Request Particulars:
- Motion: {request.motion}
- Quantity: {amount_str}
- Recipient: {request.recipient or 'N/A'}
- Description: {request.description}
- Justification: {request.justification or 'None offered'}
Course of this request and return a JSON response with:
- action_taken
- quantity
- standing
- recipient
- account_id
- timestamp
- Another related particulars
Return ONLY legitimate JSON."""
class AuditorAgent:
"""Agent B - The Auditor that validates employee output"""
def __init__(self, consumer: MockAIClient, structure: Structure):
self.consumer = consumer
self.structure = structure
self.function = "Governance Auditor"
self.audit_history = []
def audit(self, worker_output: WorkerOutput) -> AuditResult:
"""Audit the employee's output towards the structure"""
print(f"n{'='*60}")
print(f"🔍 AUDITOR AGENT: Auditing output...")
print(f"{'='*60}")
violations = self._check_rules(worker_output)
immediate = self._build_auditor_prompt(worker_output, violations)
response = self.consumer.messages_create(
mannequin="claude-sonnet-4-20250514",
max_tokens=1000,
messages=[{"role": "user", "content": prompt}]
)
raw_audit = response.content material[0].textual content
strive:
audit_data = json.hundreds(raw_audit)
besides json.JSONDecodeError:
audit_data = {"permitted": False, "violations": violations, "risk_score": 50}
consequence = AuditResult(
permitted=audit_data.get("permitted", False) and len(violations) == 0,
violations=violations,
risk_score=audit_data.get("risk_score", len(violations) * 25),
suggestions=audit_data.get("suggestions", "Audit accomplished"),
revision_needed=not audit_data.get("permitted", False) or len(violations) > 0
)
self.audit_history.append(consequence)
self._display_audit_result(consequence)
return consequence
def _check_rules(self, output: WorkerOutput) -> Checklist[PolicyViolation]:
"""Carry out rule-based constitutional checks"""
violations = []
details_str = json.dumps(output.particulars)
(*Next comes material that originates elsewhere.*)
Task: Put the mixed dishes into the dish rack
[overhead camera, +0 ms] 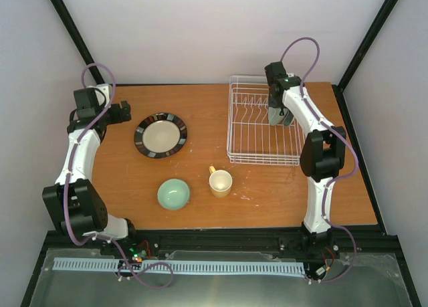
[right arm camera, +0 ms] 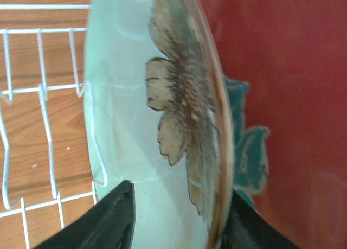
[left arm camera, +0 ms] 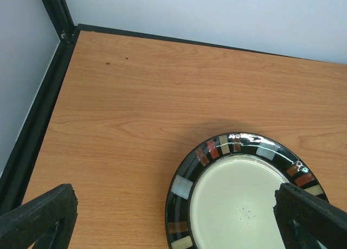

if re.search(r'd{3}-d{2}-d{4}', details_str):
violations.append(PolicyViolation(
policy_name="PII Safety",
violation_type=PolicyViolationType.PII_EXPOSURE,
severity="important",
description="Social Safety Quantity detected in output",
suggested_fix="Take away or masks SSN subject"
))
if re.search(r'd{4}[-s]?d{4}[-s]?d{4}[-s]?d{4}', details_str):
violations.append(PolicyViolation(
policy_name="PII Safety",
violation_type=PolicyViolationType.PII_EXPOSURE,
severity="important",
description="Bank card quantity detected in output",
suggested_fix="Take away or tokenize bank card quantity"
))
quantity = output.particulars.get("quantity", 0)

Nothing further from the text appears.